If I took a picture of myself with it not where it is, Elisabeth says, I wouldn’t truly look like me. What would be the point of a passport photo that didn’t actually look like me?
I’d say that’s touching the eyes, the woman says.
The woman pushes her chair back and takes the photo sheet round to the counter where Travel Cash is issued. She shows it to a man there. The man comes back to the counter with her.
There may be a problem with your photograph, he says, in that my colleague thinks the hair is touching the face in it.
In any case, the hair is irrelevant, the woman says. Your eyes are too small.
Oh God, Elisabeth says.
The man goes back to his Travel Cash counter. The woman is sliding the pictures of Elisabeth up and down inside a transparent plastic chart with markings and measurements in different boxes printed all over it.
Your eyes don’t sit with the permissible regularity inside the shaded area, she says. This doesn’t line up. This should be in the middle and, as you can see, it’s at the side of your nose. I’m afraid these photographs don’t meet the necessary stipulation. If you go to Snappy Snaps rather than to a booth –
That’s exactly what the man I saw here last week said, Elisabeth says. What is it with this Post Office and its relationship with Snappy Snaps? Does someone’s brother work at Snappy Snaps?
So you were advised to go to Snappy Snaps already but you chose not to go, the woman says.
Elisabeth laughs. She can’t not; the woman looks so very stern about her not having gone to Snappy Snaps.
The woman lifts the chart and shows her again her own face with a shaded box over it.
I’m afraid it’s a no, the woman says.
Look, Elisabeth says. Just send these photos to the Passport Office. I’ll take the risk. I think they’ll be okay.
The woman looks wounded.
If they don’t accept them, Elisabeth says, I’ll come back in and see you again soon and tell you you were quite right and I was wrong, my hair was wrong and my eyes were in totally the wrong place.
No, because if you submit this through Check & Send today, this will be the last time this office will have anything to do with this application, the woman says. Once the application goes in, it’s the Passport Office who’ll be in touch with you about your unmet specifications.

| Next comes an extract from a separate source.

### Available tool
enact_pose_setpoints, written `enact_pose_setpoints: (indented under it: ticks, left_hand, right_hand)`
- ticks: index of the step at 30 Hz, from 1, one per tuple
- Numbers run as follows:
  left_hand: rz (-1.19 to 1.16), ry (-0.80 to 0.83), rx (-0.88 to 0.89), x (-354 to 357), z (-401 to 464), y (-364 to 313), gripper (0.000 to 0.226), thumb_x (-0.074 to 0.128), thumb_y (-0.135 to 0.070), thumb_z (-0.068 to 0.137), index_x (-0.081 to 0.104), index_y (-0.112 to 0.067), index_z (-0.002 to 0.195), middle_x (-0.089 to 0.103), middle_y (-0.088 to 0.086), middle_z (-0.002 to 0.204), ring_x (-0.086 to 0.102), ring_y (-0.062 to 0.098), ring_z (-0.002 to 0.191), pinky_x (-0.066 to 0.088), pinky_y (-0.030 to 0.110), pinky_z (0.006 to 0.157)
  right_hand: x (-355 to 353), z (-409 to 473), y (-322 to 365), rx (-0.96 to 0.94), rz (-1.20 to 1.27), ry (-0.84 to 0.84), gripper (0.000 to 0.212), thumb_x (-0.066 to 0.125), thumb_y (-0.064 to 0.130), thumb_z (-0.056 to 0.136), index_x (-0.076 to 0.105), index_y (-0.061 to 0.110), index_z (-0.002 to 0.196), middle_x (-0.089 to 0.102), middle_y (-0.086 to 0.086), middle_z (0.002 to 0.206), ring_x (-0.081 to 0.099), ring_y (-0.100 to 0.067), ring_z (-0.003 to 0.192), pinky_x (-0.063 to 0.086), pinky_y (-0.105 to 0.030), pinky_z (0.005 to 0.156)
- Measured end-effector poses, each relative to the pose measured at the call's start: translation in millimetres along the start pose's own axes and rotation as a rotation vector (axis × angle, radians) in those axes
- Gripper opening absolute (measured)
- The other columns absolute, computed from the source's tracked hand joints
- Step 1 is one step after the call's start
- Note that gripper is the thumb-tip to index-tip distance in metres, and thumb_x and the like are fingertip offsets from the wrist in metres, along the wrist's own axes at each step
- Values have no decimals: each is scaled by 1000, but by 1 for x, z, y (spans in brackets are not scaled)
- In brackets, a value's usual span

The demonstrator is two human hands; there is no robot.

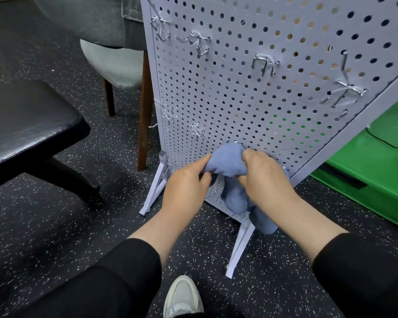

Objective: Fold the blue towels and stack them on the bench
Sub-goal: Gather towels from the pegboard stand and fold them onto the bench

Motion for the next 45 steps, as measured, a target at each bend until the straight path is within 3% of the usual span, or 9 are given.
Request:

Right, Elisabeth says. Thank you. Send them. I’ll take my chances. And will you do me a favour?
The woman looks very alarmed.
Will you say hello to your colleague who works here who’s got the seafood intolerance? Tell him the woman with the wrong size of head sends her best wishes and hopes he is well.
That description? the woman says. Forgive me, but. Could be anybody. One of thousands.